WHAT YOU SHOULD DO: All lines from the start of the listing below through the line containing "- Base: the" are to be written out again exactly, and no others.

□ □ □

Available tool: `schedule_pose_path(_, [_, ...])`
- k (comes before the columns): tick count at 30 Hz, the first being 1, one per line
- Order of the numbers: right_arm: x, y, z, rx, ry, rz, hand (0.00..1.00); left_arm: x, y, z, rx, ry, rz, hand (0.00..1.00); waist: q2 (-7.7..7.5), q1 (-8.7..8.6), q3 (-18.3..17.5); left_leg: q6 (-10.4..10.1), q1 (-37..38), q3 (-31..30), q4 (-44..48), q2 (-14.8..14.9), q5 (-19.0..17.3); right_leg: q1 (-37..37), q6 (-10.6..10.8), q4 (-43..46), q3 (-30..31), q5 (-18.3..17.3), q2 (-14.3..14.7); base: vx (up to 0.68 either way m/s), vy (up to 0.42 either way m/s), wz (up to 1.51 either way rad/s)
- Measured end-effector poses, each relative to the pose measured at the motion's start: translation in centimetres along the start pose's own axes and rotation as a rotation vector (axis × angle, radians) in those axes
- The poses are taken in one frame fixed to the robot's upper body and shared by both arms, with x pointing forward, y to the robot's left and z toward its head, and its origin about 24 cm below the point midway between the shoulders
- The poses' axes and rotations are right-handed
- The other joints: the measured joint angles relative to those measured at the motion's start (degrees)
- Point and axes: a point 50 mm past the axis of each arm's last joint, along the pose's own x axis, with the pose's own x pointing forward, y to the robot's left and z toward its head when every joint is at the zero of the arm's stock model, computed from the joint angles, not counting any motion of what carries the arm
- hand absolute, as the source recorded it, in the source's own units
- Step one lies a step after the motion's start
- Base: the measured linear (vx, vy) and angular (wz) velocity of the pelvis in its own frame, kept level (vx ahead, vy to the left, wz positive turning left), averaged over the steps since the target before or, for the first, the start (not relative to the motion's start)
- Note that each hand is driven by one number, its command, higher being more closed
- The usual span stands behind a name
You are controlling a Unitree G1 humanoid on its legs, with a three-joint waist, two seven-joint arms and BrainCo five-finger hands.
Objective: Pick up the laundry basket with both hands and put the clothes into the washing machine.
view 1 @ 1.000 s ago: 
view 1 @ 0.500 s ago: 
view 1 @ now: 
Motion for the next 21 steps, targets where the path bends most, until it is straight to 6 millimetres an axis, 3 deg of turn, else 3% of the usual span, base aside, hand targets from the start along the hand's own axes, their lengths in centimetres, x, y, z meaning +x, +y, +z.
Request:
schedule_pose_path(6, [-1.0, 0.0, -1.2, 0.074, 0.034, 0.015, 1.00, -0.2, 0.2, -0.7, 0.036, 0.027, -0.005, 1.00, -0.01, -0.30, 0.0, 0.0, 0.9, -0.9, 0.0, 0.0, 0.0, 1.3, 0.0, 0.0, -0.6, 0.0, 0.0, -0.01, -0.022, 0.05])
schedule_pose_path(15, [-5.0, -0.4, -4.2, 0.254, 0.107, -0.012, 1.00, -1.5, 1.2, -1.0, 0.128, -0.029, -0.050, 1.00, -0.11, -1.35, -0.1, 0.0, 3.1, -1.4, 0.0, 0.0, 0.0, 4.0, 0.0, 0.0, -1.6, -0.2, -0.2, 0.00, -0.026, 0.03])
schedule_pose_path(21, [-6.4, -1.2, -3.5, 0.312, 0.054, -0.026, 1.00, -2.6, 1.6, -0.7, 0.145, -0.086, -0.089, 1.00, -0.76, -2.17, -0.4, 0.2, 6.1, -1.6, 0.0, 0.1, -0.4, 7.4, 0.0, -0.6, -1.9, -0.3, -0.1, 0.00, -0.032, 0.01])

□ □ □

RESPONSE TO THE TASK:
Available tool: `schedule_pose_path(_, [_, ...])`
- k (comes before the columns): tick count at 30 Hz, the first being 1, one per line
- Order of the numbers: right_arm: x, y, z, rx, ry, rz, hand (0.00..1.00); left_arm: x, y, z, rx, ry, rz, hand (0.00..1.00); waist: q2 (-7.7..7.5), q1 (-8.7..8.6), q3 (-18.3..17.5); left_leg: q6 (-10.4..10.1), q1 (-37..38), q3 (-31..30), q4 (-44..48), q2 (-14.8..14.9), q5 (-19.0..17.3); right_leg: q1 (-37..37), q6 (-10.6..10.8), q4 (-43..46), q3 (-30..31), q5 (-18.3..17.3), q2 (-14.3..14.7); base: vx (up to 0.68 either way m/s), vy (up to 0.42 either way m/s), wz (up to 1.51 either way rad/s)
- Measured end-effector poses, each relative to the pose measured at the motion's start: translation in centimetres along the start pose's own axes and rotation as a rotation vector (axis × angle, radians) in those axes
- The poses are taken in one frame fixed to the robot's upper body and shared by both arms, with x pointing forward, y to the robot's left and z toward its head, and its origin about 24 cm below the point midway between the shoulders
- The poses' axes and rotations are right-handed
- The other joints: the measured joint angles relative to those measured at the motion's start (degrees)
- Point and axes: a point 50 mm past the axis of each arm's last joint, along the pose's own x axis, with the pose's own x pointing forward, y to the robot's left and z toward its head when every joint is at the zero of the arm's stock model, computed from the joint angles, not counting any motion of what carries the arm
- hand absolute, as the source recorded it, in the source's own units
- Step one lies a step after the motion's start
- Base: the measured linear (vx, vy) and angular (wz) velocity of the pelvis in its own frame, kept level (vx ahead, vy to the left, wz positive turning left), averaged over the steps since the target before or, for the first, the start (not relative to the motion's start)

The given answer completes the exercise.